I am trying to use the conditioned selection of interested rows/columns into the followng dataset:
import pandas as pd
already_read = [("Il nome della rosa","Umberto Eco", 1980),
("L'amore che ti meriti","Daria Bignardi", 2014),
("Memorie dal sottsuolo", " Fëdor Dostoevskij", 1864),
("Oblomov", "Ivan Alexandrovich Goncharov ", '/')]
index = range(1,5,1)
data = pd.DataFrame(already_read, columns = ["Books'Title", "Authors", "Publishing Year"], index = index)
data
In the following way:
data[(data['Publishing Year'] >= 1850) & (data['Publishing Year'] <= 1950)]
As you could see, the column I have chosen contains mixed data (int and str)

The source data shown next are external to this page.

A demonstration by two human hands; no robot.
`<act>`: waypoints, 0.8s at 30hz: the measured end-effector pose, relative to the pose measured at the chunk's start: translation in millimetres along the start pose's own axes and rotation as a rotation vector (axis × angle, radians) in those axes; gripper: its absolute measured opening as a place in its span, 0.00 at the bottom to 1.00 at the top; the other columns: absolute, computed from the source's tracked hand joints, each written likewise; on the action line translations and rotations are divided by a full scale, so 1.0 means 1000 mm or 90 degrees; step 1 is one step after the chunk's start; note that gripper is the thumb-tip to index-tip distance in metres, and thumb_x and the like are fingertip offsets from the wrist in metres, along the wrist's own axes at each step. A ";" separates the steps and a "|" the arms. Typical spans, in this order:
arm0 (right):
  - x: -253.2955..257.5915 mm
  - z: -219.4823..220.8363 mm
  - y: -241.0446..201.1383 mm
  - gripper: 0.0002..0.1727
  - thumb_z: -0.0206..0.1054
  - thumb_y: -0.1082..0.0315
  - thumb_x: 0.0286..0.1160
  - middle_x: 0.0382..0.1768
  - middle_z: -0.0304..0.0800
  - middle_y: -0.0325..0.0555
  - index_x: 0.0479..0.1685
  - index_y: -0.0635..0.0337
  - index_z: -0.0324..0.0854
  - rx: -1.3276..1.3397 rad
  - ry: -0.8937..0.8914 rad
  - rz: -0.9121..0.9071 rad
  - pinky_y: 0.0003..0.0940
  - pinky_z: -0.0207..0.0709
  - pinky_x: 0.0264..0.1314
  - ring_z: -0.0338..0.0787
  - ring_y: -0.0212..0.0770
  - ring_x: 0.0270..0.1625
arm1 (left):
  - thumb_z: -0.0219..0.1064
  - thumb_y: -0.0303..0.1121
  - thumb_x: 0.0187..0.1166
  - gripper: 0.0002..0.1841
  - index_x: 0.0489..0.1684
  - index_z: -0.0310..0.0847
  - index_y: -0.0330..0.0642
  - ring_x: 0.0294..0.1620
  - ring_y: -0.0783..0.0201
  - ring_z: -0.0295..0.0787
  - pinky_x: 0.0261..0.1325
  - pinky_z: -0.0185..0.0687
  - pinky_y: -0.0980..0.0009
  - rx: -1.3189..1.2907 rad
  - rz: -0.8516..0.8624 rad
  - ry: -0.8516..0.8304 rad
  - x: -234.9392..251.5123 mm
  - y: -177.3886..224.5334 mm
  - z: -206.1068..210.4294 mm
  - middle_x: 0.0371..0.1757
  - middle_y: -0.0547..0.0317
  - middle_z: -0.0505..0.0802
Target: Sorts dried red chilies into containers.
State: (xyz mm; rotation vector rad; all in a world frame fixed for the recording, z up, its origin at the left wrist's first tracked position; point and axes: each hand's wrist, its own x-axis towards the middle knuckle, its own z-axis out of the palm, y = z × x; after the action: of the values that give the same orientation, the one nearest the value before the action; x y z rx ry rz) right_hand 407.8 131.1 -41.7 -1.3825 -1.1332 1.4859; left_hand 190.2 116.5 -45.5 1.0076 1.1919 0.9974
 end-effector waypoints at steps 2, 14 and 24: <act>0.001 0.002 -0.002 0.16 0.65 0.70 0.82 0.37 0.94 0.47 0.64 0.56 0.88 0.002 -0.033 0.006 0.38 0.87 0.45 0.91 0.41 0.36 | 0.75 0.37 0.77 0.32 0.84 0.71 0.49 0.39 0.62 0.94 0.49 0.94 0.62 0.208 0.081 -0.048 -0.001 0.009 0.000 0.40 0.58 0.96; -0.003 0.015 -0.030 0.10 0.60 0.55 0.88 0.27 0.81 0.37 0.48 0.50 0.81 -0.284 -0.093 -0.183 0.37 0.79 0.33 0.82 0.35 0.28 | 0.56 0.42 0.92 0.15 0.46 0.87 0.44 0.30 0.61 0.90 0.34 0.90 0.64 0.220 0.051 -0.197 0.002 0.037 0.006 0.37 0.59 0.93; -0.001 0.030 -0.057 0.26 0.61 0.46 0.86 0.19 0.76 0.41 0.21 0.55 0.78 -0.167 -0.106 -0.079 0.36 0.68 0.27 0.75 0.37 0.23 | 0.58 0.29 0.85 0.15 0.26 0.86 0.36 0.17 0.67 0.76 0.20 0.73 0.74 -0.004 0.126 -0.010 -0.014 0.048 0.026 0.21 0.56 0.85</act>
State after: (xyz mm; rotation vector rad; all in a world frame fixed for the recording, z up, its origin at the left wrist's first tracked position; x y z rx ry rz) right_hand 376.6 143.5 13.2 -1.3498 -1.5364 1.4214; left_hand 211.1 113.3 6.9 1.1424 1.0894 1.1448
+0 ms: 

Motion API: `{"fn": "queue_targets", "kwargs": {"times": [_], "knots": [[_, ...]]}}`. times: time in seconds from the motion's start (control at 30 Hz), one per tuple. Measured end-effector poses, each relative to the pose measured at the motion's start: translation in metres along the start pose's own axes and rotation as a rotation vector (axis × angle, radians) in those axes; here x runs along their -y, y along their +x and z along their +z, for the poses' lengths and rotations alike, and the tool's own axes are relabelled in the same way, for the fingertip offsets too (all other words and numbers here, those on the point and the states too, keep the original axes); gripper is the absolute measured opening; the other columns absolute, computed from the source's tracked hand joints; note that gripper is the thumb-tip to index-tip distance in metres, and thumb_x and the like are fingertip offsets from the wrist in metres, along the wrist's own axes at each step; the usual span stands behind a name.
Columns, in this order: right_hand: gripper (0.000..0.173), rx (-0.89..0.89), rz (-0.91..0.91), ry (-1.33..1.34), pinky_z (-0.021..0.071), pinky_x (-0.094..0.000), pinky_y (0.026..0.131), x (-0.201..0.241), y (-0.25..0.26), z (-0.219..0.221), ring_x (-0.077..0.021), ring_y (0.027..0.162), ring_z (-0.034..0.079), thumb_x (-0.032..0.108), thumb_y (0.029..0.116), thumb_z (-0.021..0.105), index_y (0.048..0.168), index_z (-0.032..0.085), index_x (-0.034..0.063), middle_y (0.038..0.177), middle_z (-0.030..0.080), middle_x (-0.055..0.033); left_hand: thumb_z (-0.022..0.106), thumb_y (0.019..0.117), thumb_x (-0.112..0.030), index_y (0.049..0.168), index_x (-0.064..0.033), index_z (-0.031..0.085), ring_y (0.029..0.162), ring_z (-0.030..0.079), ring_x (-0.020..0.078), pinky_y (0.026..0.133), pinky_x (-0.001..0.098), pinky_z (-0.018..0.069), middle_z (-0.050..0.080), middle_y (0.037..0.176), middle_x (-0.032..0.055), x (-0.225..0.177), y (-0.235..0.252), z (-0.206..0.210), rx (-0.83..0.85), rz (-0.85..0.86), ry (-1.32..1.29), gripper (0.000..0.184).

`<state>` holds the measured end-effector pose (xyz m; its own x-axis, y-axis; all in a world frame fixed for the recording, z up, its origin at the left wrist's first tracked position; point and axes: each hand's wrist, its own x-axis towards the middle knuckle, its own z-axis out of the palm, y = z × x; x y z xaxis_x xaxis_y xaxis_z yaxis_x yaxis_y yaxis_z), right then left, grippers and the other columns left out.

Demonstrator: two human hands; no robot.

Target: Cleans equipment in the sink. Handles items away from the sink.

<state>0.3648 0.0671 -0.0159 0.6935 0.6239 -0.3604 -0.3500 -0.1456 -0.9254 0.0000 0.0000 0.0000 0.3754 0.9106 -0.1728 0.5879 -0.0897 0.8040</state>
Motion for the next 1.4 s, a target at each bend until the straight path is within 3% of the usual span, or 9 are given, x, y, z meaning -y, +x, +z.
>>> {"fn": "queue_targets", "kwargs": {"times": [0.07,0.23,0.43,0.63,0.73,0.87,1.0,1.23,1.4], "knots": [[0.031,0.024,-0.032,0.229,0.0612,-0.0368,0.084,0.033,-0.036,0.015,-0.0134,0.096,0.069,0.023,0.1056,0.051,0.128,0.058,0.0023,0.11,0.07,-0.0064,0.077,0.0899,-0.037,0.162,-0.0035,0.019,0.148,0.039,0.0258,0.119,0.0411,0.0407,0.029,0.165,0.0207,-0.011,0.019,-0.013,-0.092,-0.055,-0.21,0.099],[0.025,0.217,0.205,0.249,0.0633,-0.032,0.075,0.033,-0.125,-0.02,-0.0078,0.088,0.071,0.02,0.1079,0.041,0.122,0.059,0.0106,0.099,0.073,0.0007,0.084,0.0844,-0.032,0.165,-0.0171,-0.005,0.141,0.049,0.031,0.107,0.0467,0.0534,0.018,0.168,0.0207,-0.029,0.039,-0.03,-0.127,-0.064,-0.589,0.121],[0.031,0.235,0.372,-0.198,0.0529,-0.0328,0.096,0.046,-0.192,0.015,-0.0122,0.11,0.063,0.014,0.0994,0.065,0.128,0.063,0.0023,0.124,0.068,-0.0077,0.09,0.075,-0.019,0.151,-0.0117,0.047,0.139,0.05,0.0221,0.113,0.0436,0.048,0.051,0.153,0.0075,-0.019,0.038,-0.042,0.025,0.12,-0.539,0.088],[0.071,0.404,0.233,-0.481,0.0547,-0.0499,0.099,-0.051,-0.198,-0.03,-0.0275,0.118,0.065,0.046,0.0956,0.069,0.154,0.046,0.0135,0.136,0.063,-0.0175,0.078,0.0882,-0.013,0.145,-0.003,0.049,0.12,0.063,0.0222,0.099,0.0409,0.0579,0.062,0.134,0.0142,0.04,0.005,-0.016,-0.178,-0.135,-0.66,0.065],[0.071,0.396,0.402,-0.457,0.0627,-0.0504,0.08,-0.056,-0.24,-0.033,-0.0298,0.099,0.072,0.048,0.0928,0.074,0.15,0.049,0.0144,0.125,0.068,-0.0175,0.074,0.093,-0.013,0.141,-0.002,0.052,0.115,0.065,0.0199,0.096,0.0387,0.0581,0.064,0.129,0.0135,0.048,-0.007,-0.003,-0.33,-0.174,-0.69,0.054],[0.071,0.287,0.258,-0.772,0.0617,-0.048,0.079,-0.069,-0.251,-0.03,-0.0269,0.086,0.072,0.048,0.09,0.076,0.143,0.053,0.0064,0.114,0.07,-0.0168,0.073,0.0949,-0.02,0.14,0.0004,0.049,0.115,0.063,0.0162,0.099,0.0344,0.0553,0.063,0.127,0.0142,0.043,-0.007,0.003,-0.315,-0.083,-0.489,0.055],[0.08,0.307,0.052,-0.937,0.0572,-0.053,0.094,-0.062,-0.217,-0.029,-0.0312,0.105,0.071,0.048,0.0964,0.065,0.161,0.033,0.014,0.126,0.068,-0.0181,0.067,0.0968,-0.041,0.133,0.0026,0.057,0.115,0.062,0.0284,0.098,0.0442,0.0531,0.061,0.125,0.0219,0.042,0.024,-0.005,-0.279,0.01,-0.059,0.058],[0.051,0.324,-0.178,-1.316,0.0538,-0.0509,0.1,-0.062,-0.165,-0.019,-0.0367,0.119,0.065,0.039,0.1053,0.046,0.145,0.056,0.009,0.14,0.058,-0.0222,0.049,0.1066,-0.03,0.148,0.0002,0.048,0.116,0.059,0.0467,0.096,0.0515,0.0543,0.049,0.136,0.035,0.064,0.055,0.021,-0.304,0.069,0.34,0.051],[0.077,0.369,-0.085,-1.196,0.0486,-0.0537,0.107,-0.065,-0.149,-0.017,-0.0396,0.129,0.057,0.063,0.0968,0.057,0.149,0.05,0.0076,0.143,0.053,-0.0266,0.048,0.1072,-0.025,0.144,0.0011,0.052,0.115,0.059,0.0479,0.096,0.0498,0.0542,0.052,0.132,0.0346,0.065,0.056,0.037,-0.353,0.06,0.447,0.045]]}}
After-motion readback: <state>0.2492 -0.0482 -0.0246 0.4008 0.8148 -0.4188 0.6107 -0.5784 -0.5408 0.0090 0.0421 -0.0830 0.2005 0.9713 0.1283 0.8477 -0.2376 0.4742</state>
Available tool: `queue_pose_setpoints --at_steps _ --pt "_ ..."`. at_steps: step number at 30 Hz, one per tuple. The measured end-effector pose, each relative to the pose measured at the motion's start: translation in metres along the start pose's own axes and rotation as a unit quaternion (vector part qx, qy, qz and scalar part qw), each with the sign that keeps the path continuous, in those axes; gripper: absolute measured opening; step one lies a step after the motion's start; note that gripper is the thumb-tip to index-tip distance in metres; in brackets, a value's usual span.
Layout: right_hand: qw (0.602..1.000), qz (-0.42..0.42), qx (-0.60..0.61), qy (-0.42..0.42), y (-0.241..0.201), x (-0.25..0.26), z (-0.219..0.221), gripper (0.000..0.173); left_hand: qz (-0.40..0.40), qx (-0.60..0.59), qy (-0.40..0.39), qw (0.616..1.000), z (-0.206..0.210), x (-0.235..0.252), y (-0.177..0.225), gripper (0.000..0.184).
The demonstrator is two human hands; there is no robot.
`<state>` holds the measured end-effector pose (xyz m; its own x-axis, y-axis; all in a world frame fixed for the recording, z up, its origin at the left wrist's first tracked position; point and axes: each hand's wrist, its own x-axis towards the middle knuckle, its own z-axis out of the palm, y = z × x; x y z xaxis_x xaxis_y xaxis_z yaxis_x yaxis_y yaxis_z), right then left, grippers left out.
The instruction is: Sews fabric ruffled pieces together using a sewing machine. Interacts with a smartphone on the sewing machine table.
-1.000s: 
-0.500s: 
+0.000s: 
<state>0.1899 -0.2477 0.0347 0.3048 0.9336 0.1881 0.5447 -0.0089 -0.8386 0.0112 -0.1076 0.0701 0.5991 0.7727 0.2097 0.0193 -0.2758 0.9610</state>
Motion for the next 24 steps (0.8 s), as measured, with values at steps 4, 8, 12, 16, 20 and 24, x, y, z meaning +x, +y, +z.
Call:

and indeed I have this error after running the code:
TypeError: '>=' not supported between instances of 'str' and 'int'
If please, since I'm moving my very first step with Python, could you please suggest some way to run that code in a way that the string value is excluded or it is read as an integer, possibly by implementing *if statement?*
(or another method)?
Thanks
CodePudding user response:
One way to go, would be to use df.apply
with a custom function. Something like this:
def check_int(x):
if isinstance(x, int):
return (x >= 1850) & (x <= 1950)
return False
data[data['Publishing Year'].apply(lambda x: check_int(x))]
Here check_int
will return False
for every value that is not an int
, and apply the evaluation just on the ints
. So, we are getting:
data['Publishing Year'].apply(lambda x: check_int(x))
1 False
2 False
3 True
4 False
Name: Publishing Year, dtype: bool
And next we use this pd.Series with booleans
to select from the data:
data[data['Publishing Year'].apply(lambda x: check_int(x))]
Books'Title Authors Publishing Year
3 Memorie dal sottsuolo Fëdor Dostoevskij 1864